A year on, Israeli society is divided about the lessons of Oct 7

“We have restored deterrence,” declares former head Amos Yadlin of Israel’s military-intelligence service, referring to the credibility Israel’s security services lost on Oct 7, 2023, when Palestinian radicals ran rampage across southern Israel, killing more than 1,100 people and kidnapping some 250.

This has been regained by Israel’s devastating assault on Hezbollah, a Lebanese militant group that has been bombarding northern Israel for the past year, displacing some 60,000 civilians. In just two weeks Israel has killed and injured many Hezbollah operatives using booby-trapped pagers and walkie-talkies, assassinated several of its leaders in bombing raids and sent troops into southern Lebanon to destroy the tunnels, bases and rocket-launchers Hezbollah has been using in its attacks.

Whereas Israeli intelligence had little inkling of the plans of Hamas, the Palestinian militant group that spearheaded the attacks in 2023, it had thoroughly penetrated and outwitted Hezbollah. Whereas the mastermind of Hamas’ attacks, Yahya Sinwar, remains at large despite Israel’s year-long war against Gaza, from which the attacks were mounted, Hassan Nasrallah, Hezbollah’s leader, was killed by an Israeli bomb on Sept 27.
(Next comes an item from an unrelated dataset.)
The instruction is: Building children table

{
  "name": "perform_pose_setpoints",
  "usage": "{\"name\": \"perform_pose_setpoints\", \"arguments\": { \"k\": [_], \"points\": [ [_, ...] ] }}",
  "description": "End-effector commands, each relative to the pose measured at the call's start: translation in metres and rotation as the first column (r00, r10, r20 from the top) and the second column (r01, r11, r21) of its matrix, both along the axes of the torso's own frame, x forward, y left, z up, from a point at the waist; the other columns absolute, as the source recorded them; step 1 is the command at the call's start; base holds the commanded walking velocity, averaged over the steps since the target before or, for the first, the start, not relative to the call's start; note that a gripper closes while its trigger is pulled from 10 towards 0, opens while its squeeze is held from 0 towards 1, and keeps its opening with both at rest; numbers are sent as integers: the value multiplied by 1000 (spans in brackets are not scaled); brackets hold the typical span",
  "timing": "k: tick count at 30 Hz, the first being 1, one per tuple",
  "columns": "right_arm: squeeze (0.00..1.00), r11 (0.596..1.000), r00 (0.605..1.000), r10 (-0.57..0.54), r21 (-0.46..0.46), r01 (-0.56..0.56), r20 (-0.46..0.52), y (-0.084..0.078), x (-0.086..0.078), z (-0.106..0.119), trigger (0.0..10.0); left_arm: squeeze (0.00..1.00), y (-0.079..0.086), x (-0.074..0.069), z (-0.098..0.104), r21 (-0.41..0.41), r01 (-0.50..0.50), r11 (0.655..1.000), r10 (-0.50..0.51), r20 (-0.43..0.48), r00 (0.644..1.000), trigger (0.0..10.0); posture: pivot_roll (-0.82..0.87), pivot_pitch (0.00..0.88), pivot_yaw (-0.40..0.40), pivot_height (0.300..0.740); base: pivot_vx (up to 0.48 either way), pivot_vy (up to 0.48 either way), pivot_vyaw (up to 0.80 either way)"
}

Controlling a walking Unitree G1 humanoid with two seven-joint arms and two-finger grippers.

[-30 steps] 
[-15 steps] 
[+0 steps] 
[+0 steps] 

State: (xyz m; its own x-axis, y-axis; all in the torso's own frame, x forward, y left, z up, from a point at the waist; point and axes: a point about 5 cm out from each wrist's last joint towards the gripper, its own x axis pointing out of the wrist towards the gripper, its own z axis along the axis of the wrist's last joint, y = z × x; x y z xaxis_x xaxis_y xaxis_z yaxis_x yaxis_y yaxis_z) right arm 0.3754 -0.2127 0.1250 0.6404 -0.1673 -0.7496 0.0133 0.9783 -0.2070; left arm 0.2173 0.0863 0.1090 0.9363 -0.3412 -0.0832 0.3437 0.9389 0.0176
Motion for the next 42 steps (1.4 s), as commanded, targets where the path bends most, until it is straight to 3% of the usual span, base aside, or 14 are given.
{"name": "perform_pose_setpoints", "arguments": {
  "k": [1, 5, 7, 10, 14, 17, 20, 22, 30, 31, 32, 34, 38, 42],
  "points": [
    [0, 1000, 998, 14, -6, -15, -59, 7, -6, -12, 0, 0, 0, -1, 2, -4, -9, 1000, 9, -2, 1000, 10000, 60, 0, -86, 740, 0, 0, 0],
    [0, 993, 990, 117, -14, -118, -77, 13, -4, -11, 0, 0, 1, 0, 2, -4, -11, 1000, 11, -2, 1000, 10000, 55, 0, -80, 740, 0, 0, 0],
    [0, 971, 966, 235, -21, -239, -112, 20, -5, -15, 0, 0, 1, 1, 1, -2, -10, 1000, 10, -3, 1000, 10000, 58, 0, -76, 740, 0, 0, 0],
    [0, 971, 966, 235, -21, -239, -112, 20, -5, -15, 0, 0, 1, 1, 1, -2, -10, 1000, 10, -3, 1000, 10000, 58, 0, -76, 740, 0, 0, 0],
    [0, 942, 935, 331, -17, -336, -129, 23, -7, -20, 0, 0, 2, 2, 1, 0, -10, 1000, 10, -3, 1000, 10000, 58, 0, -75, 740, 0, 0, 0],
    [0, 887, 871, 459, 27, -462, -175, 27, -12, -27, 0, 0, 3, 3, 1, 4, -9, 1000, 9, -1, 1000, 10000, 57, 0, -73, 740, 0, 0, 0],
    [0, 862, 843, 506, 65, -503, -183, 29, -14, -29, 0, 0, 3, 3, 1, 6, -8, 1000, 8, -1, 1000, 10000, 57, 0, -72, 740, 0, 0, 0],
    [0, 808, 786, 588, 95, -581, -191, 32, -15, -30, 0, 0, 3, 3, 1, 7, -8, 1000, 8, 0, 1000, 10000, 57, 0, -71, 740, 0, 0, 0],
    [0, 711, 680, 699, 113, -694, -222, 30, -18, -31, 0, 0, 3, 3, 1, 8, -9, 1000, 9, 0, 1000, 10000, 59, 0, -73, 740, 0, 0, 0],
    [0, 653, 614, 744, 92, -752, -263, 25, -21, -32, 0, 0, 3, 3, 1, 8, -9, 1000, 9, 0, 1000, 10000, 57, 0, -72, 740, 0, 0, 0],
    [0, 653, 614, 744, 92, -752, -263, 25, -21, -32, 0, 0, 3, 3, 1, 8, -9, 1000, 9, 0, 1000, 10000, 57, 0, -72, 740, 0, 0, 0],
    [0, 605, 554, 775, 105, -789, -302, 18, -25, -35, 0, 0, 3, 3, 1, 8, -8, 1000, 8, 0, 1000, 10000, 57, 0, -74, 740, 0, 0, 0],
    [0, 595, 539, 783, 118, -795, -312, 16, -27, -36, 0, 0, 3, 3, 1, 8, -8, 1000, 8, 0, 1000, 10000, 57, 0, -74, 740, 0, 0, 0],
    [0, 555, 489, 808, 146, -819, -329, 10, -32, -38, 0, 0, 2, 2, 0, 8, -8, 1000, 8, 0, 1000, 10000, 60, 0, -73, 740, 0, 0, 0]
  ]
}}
Whereas 97 of the hostages seized by Hamas and other militant groups on Oct 7 remain unaccounted for 11 months after Israel sent troops into Gaza in part to rescue them, the war against Hezbollah seems likely to reduce attacks on northern Israel – at least for a while – and thus allow residents to return safely to their homes. Most notably, neither Hezbollah nor its backers in Iran have succeeded in causing many casualties in their various attacks on Israel, including Iran’s barrage of 180 missiles on Oct 1, in contrast with the massacres that took place on Oct 7. Fully 80 per cent of Israelis support the assault on Hezbollah, according to a poll commissioned by the Israel Democracy Institute, a think-tank.